His boat is in the small fishing haven some former Colonials have established on the eastern coast of the continent, pulled ashore to wait for a time he'll feel like repairing it, which certainly isn't now. He is looking down on the settlement by the river, the houses scattered across the area where Romo Lampkin once proposed to build a city. No, he doesn't feel like going there, either. He'll make his way to a familiar hilltop about a day's journey from here.
Lee hasn't approached his father's cabin from this direction, has only been there once, really, but he has the coordinates and his locator is still just barely working. He hopes the battery won't run out for good before he gets there. He doesn't feel like returning here and asking for directions. He hasn't felt like talking to anyone for a long time. The only exception is his father, although with him, it's less talking and more being silent together. Doesn't matter. His father understands.
With a final glance at the village that might have been a city, Lee continues his journey.
Admiral William Adama is... gardening. Not something that Lee would ever have imagined his father doing, but then, he's not the Admiral any more. Not really. Except that when Lee looks at him, the title is still almost the first thing that comes to mind. He smiles and calls him the very first thing that comes to mind. "Dad!"
His father stops weeding the row of plants that looks impressively military for something so innocently agricultural - the whole garden reminds Lee distinctly of ranks of soldiers. Bill straightens slowly, not looking at his son until he's drawn himself up to his full height. When he does look at Lee, he's not smiling, but there is warmth in his eyes. "Son."
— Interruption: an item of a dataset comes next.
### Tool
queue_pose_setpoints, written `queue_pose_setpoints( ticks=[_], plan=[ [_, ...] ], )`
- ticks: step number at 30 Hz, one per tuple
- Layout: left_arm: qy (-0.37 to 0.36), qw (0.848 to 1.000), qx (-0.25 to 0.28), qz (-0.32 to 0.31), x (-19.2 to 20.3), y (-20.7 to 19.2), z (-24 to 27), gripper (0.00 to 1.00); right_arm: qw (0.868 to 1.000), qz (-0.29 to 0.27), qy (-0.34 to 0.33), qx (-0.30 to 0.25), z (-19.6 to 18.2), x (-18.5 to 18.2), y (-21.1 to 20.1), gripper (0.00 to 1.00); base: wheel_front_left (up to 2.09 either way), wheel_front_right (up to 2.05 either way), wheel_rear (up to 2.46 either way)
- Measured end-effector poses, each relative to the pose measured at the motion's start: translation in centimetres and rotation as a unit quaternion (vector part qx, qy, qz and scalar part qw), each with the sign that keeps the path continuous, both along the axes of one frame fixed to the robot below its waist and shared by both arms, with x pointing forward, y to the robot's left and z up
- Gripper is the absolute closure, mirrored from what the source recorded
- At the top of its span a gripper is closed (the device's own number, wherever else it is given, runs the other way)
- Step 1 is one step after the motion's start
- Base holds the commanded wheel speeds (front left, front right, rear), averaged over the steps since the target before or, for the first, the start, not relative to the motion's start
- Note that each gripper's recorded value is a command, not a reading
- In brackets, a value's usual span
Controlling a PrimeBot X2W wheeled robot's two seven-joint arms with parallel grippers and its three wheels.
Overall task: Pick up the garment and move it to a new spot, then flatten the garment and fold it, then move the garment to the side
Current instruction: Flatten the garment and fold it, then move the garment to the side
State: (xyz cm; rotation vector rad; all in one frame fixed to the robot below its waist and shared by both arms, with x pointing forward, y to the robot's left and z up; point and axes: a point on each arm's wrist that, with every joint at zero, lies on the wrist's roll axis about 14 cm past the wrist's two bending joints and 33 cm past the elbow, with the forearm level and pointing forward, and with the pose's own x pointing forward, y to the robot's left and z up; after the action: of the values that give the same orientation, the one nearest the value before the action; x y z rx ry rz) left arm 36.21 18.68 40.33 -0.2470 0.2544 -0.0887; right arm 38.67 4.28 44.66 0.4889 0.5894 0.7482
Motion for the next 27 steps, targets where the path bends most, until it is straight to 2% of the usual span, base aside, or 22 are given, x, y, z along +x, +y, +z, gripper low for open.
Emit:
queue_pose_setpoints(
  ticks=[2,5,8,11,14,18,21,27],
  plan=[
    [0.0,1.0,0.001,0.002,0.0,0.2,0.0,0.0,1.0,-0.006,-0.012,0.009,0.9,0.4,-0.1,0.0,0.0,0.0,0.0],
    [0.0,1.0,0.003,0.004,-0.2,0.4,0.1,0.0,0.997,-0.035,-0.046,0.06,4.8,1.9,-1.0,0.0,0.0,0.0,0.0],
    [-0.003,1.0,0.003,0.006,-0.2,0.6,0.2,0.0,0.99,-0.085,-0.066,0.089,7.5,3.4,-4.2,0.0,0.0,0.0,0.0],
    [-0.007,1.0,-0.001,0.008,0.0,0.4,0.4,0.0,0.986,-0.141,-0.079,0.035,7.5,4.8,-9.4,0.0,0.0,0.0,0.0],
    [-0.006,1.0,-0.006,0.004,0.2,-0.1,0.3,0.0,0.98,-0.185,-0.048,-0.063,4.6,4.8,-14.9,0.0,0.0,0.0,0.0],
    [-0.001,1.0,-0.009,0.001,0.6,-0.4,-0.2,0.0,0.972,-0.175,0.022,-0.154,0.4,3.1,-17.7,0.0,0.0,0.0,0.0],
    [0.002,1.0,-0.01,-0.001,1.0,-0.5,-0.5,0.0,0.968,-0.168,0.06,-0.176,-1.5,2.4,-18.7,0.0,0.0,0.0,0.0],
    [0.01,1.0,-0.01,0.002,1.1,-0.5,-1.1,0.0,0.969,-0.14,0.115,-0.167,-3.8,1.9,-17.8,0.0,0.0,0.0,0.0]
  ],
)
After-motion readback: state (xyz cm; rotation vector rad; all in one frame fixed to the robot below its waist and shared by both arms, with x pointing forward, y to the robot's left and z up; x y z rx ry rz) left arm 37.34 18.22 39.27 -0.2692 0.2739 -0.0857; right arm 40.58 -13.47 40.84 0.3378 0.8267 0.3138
"The garden is something new," Lee offers.
"It was here the last time you visited, but you couldn't really see it under the weeds. Took some time to get the hang of it. I don't have much of a green thumb, as I told Laura."
"Could've fooled me," Lee mutters, looking at the garden and thinking about the way his father seems to be able to talk about Laura Roslin with the same warmth and love as when she was still alive, while he can only feel worry and grief at the mention of her name.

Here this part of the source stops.